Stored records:
((

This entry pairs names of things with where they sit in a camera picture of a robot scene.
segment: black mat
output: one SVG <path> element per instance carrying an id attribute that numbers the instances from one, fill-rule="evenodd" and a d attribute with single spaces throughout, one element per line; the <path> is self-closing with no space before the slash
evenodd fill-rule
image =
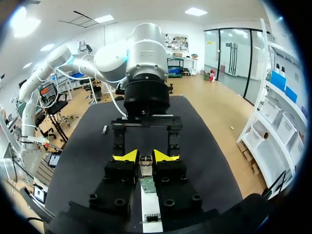
<path id="1" fill-rule="evenodd" d="M 184 97 L 171 97 L 168 114 L 181 116 L 181 158 L 187 165 L 187 176 L 203 199 L 203 210 L 216 208 L 220 213 L 242 200 L 232 171 L 213 135 L 196 110 Z M 113 103 L 91 106 L 71 135 L 49 187 L 45 207 L 55 215 L 68 209 L 68 202 L 88 206 L 111 158 L 112 119 L 120 117 Z M 108 134 L 102 135 L 104 125 Z M 151 154 L 153 149 L 167 152 L 166 128 L 127 128 L 126 152 L 139 149 Z M 142 232 L 140 188 L 137 186 L 131 215 L 130 231 Z"/>

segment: blue bin
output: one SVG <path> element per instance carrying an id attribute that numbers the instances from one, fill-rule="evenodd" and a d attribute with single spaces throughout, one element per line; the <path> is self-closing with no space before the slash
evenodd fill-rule
<path id="1" fill-rule="evenodd" d="M 286 86 L 285 94 L 289 97 L 294 103 L 297 101 L 298 95 L 288 86 Z"/>
<path id="2" fill-rule="evenodd" d="M 276 73 L 275 71 L 272 71 L 271 83 L 280 90 L 284 91 L 286 86 L 286 78 Z"/>

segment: desk
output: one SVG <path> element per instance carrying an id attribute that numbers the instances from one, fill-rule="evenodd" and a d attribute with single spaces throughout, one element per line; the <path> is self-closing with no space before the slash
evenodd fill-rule
<path id="1" fill-rule="evenodd" d="M 224 212 L 242 200 L 232 171 L 213 135 L 196 110 L 184 97 L 170 97 L 167 113 L 181 116 L 181 158 L 187 176 L 203 199 L 203 210 Z M 123 102 L 118 101 L 123 109 Z M 68 210 L 70 200 L 88 207 L 104 176 L 104 166 L 112 156 L 111 120 L 120 117 L 112 102 L 92 105 L 84 114 L 67 142 L 54 170 L 45 207 L 54 215 Z M 104 125 L 108 133 L 102 135 Z M 166 128 L 127 128 L 126 152 L 139 149 L 142 154 L 158 149 L 167 152 Z M 141 190 L 137 185 L 129 231 L 142 232 Z"/>

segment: cardboard box
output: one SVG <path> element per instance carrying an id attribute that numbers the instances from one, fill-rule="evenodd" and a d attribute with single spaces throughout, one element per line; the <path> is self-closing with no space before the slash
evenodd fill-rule
<path id="1" fill-rule="evenodd" d="M 254 159 L 253 155 L 250 153 L 249 150 L 245 150 L 245 152 L 244 152 L 243 154 L 244 154 L 244 156 L 245 156 L 245 159 L 246 159 L 248 162 L 251 162 L 251 161 Z"/>
<path id="2" fill-rule="evenodd" d="M 242 153 L 247 150 L 247 146 L 242 141 L 238 142 L 237 146 Z"/>
<path id="3" fill-rule="evenodd" d="M 258 167 L 258 165 L 256 164 L 256 163 L 254 163 L 253 165 L 252 165 L 252 171 L 253 171 L 253 174 L 254 175 L 258 175 L 258 174 L 260 174 L 260 169 L 259 169 L 259 167 Z"/>
<path id="4" fill-rule="evenodd" d="M 182 57 L 182 53 L 173 53 L 172 54 L 174 57 Z"/>

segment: white shelf
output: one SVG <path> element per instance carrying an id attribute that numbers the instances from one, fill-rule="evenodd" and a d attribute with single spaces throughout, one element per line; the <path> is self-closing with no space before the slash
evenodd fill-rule
<path id="1" fill-rule="evenodd" d="M 308 125 L 307 118 L 302 113 L 300 107 L 296 103 L 294 103 L 289 97 L 286 96 L 286 94 L 283 91 L 281 91 L 279 88 L 277 88 L 275 85 L 273 85 L 269 81 L 266 80 L 265 85 L 269 86 L 270 89 L 272 89 L 274 92 L 276 92 L 278 95 L 280 95 L 294 109 L 294 111 L 299 115 L 300 119 L 305 124 L 305 126 Z"/>
<path id="2" fill-rule="evenodd" d="M 270 42 L 270 41 L 268 41 L 268 46 L 272 47 L 273 50 L 278 55 L 282 56 L 284 59 L 291 61 L 293 64 L 295 64 L 298 67 L 301 66 L 299 58 L 297 57 L 297 55 L 293 51 L 285 49 L 283 46 L 280 46 L 280 45 L 275 44 L 275 43 Z"/>
<path id="3" fill-rule="evenodd" d="M 247 146 L 247 148 L 249 149 L 250 153 L 253 155 L 253 158 L 255 159 L 255 161 L 257 162 L 257 165 L 264 177 L 267 187 L 269 188 L 275 182 L 276 179 L 274 178 L 273 174 L 270 171 L 268 162 L 266 162 L 265 158 L 261 155 L 258 149 L 253 148 L 249 144 L 249 142 L 246 140 L 246 135 L 247 134 L 243 136 L 242 140 Z"/>
<path id="4" fill-rule="evenodd" d="M 279 135 L 276 132 L 276 128 L 270 124 L 264 117 L 261 115 L 258 111 L 255 113 L 255 117 L 264 125 L 264 127 L 270 132 L 271 136 L 274 138 L 274 140 L 279 145 L 280 149 L 282 150 L 285 159 L 287 160 L 287 163 L 289 165 L 289 168 L 291 170 L 292 175 L 294 176 L 295 170 L 294 170 L 294 164 L 293 159 L 286 147 L 286 145 L 283 143 L 282 139 L 279 137 Z"/>

))

→ **Work instructions**
With the pictures removed, return each record above exactly as given.

→ **Solved exercise**
This entry pairs names of things with where they sit in a camera picture of a robot scene.
segment: black mat
output: one SVG <path> element per instance carrying an id attribute that numbers the instances from one, fill-rule="evenodd" and a d attribute with single spaces throughout, one element per line; the <path> is self-closing with no space before the slash
evenodd fill-rule
image =
<path id="1" fill-rule="evenodd" d="M 184 97 L 171 97 L 168 114 L 181 116 L 181 158 L 187 165 L 187 176 L 203 199 L 203 210 L 216 208 L 220 213 L 242 200 L 232 171 L 213 135 L 196 110 Z M 113 103 L 91 106 L 71 135 L 49 187 L 45 207 L 55 215 L 68 209 L 68 202 L 88 206 L 111 158 L 112 119 L 120 117 Z M 108 134 L 102 135 L 104 125 Z M 151 154 L 153 149 L 167 152 L 166 128 L 127 128 L 126 152 L 139 149 Z M 142 232 L 140 188 L 137 186 L 131 215 L 130 231 Z"/>

segment: blue bin
output: one SVG <path> element per instance carrying an id attribute that numbers the instances from one, fill-rule="evenodd" and a d attribute with single spaces throughout, one element per line; the <path> is self-closing with no space before the slash
evenodd fill-rule
<path id="1" fill-rule="evenodd" d="M 286 86 L 285 94 L 289 97 L 294 103 L 297 101 L 298 95 L 288 86 Z"/>
<path id="2" fill-rule="evenodd" d="M 276 73 L 275 71 L 272 71 L 271 83 L 280 90 L 284 91 L 286 86 L 286 78 Z"/>

segment: desk
output: one SVG <path> element per instance carrying an id attribute that numbers the instances from one, fill-rule="evenodd" and a d attribute with single spaces throughout, one element per line; the <path> is self-closing with no space before the slash
evenodd fill-rule
<path id="1" fill-rule="evenodd" d="M 224 212 L 242 200 L 232 171 L 213 135 L 196 110 L 184 97 L 170 97 L 167 113 L 181 116 L 181 158 L 187 176 L 203 199 L 203 210 Z M 123 102 L 118 101 L 123 109 Z M 68 210 L 70 200 L 88 207 L 104 176 L 104 166 L 112 156 L 111 120 L 120 117 L 112 102 L 92 105 L 84 114 L 67 142 L 54 170 L 45 207 L 54 215 Z M 104 125 L 108 133 L 102 135 Z M 166 128 L 127 128 L 126 152 L 139 149 L 142 154 L 158 149 L 167 152 Z M 141 190 L 137 185 L 129 231 L 142 232 Z"/>

segment: cardboard box
output: one SVG <path> element per instance carrying an id attribute that numbers the instances from one, fill-rule="evenodd" and a d attribute with single spaces throughout, one element per line; the <path> is self-closing with no space before the slash
evenodd fill-rule
<path id="1" fill-rule="evenodd" d="M 254 159 L 253 155 L 250 153 L 249 150 L 245 150 L 245 152 L 244 152 L 243 154 L 244 154 L 244 156 L 245 156 L 245 159 L 246 159 L 248 162 L 251 162 L 251 161 Z"/>
<path id="2" fill-rule="evenodd" d="M 242 153 L 247 150 L 247 146 L 242 141 L 238 142 L 237 146 Z"/>
<path id="3" fill-rule="evenodd" d="M 258 167 L 258 165 L 256 164 L 256 163 L 254 163 L 253 165 L 252 165 L 252 171 L 253 171 L 253 174 L 254 175 L 258 175 L 258 174 L 260 174 L 260 169 L 259 169 L 259 167 Z"/>
<path id="4" fill-rule="evenodd" d="M 182 57 L 182 53 L 173 53 L 172 54 L 174 57 Z"/>

segment: white shelf
output: one SVG <path> element per instance carrying an id attribute that numbers the instances from one, fill-rule="evenodd" and a d attribute with single spaces throughout, one element per line; the <path> is self-closing with no space before the slash
evenodd fill-rule
<path id="1" fill-rule="evenodd" d="M 308 125 L 307 118 L 302 113 L 300 107 L 296 103 L 294 103 L 289 97 L 286 96 L 286 94 L 283 91 L 281 91 L 279 88 L 277 88 L 275 85 L 273 85 L 269 81 L 266 80 L 265 85 L 269 86 L 270 89 L 272 89 L 274 92 L 276 92 L 278 95 L 280 95 L 294 109 L 294 111 L 299 115 L 300 119 L 305 124 L 305 126 Z"/>
<path id="2" fill-rule="evenodd" d="M 270 42 L 270 41 L 268 41 L 268 46 L 272 47 L 273 50 L 278 55 L 282 56 L 284 59 L 291 61 L 293 64 L 295 64 L 298 67 L 301 66 L 299 58 L 297 57 L 297 55 L 293 51 L 285 49 L 283 46 L 280 46 L 280 45 L 275 44 L 275 43 Z"/>
<path id="3" fill-rule="evenodd" d="M 247 146 L 247 148 L 249 149 L 250 153 L 253 155 L 253 158 L 255 159 L 255 161 L 257 162 L 257 165 L 264 177 L 267 187 L 269 188 L 275 182 L 276 179 L 274 178 L 273 174 L 270 171 L 268 162 L 266 162 L 265 158 L 261 155 L 258 149 L 253 148 L 249 144 L 249 142 L 246 140 L 246 135 L 247 134 L 243 136 L 242 140 Z"/>
<path id="4" fill-rule="evenodd" d="M 279 135 L 276 132 L 276 128 L 270 124 L 264 117 L 261 115 L 258 111 L 255 113 L 255 117 L 264 125 L 264 127 L 270 132 L 271 136 L 274 138 L 274 140 L 279 145 L 280 149 L 282 150 L 285 159 L 287 160 L 287 163 L 289 165 L 289 168 L 291 170 L 292 175 L 294 176 L 295 170 L 294 170 L 294 164 L 293 159 L 286 147 L 286 145 L 283 143 L 282 139 L 279 137 Z"/>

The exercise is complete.